##### Data extract

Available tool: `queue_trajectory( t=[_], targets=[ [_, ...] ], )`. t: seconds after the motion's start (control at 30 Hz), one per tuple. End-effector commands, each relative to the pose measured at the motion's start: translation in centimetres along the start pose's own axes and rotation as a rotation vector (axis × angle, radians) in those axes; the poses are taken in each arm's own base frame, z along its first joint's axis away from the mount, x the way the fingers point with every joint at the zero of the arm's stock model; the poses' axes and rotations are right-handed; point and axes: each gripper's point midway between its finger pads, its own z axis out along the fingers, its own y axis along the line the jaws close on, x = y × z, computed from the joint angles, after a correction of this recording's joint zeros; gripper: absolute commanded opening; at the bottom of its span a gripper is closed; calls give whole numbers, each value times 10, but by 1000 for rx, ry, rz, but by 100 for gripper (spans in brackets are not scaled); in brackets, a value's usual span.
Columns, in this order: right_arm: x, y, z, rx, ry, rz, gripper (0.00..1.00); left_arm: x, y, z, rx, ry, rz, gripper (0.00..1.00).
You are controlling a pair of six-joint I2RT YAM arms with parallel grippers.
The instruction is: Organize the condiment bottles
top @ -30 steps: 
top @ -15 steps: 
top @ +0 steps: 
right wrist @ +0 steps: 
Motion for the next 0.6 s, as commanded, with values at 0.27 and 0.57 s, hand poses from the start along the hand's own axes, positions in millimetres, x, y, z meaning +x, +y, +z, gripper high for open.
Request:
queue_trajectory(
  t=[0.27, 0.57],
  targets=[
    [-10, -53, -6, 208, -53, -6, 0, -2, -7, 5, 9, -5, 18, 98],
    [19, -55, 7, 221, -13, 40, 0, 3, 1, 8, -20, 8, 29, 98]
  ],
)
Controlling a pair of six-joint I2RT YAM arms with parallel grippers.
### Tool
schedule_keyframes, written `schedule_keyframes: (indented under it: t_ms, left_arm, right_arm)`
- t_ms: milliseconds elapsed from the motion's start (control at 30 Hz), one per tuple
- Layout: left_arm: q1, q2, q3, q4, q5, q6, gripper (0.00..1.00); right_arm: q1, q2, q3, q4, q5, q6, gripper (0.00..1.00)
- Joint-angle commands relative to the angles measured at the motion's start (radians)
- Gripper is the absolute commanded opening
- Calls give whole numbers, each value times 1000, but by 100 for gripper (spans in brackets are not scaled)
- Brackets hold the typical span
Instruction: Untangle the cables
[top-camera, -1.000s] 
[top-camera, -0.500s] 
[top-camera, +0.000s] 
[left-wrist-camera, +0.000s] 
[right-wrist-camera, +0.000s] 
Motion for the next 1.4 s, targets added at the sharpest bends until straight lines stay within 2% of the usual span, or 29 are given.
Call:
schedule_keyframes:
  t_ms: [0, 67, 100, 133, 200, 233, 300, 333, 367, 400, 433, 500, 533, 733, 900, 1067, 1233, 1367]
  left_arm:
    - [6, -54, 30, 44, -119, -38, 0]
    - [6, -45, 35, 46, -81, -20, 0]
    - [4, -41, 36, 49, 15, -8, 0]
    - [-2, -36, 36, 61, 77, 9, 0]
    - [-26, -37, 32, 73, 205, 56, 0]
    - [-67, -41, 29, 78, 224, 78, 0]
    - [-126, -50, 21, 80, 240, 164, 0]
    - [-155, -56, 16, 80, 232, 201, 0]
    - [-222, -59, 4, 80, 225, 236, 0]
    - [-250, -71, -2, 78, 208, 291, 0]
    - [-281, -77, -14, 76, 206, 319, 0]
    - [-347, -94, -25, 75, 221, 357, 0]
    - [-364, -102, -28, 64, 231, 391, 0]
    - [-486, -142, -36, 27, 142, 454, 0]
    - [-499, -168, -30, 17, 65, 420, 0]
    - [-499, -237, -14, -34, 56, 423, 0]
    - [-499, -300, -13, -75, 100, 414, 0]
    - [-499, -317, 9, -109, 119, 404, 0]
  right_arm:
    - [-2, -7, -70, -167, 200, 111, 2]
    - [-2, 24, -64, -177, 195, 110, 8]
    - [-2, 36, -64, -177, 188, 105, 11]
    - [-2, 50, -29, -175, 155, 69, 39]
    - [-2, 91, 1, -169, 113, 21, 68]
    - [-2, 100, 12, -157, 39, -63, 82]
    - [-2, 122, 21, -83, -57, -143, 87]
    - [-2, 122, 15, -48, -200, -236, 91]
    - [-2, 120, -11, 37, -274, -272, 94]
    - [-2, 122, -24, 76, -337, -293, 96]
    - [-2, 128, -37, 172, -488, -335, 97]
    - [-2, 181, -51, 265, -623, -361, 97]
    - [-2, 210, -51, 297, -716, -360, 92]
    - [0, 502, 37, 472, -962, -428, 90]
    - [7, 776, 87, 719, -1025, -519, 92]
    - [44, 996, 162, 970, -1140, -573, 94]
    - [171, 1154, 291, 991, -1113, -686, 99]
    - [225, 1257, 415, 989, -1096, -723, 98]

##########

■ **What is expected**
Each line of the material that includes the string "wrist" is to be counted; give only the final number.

■ **The answer**
3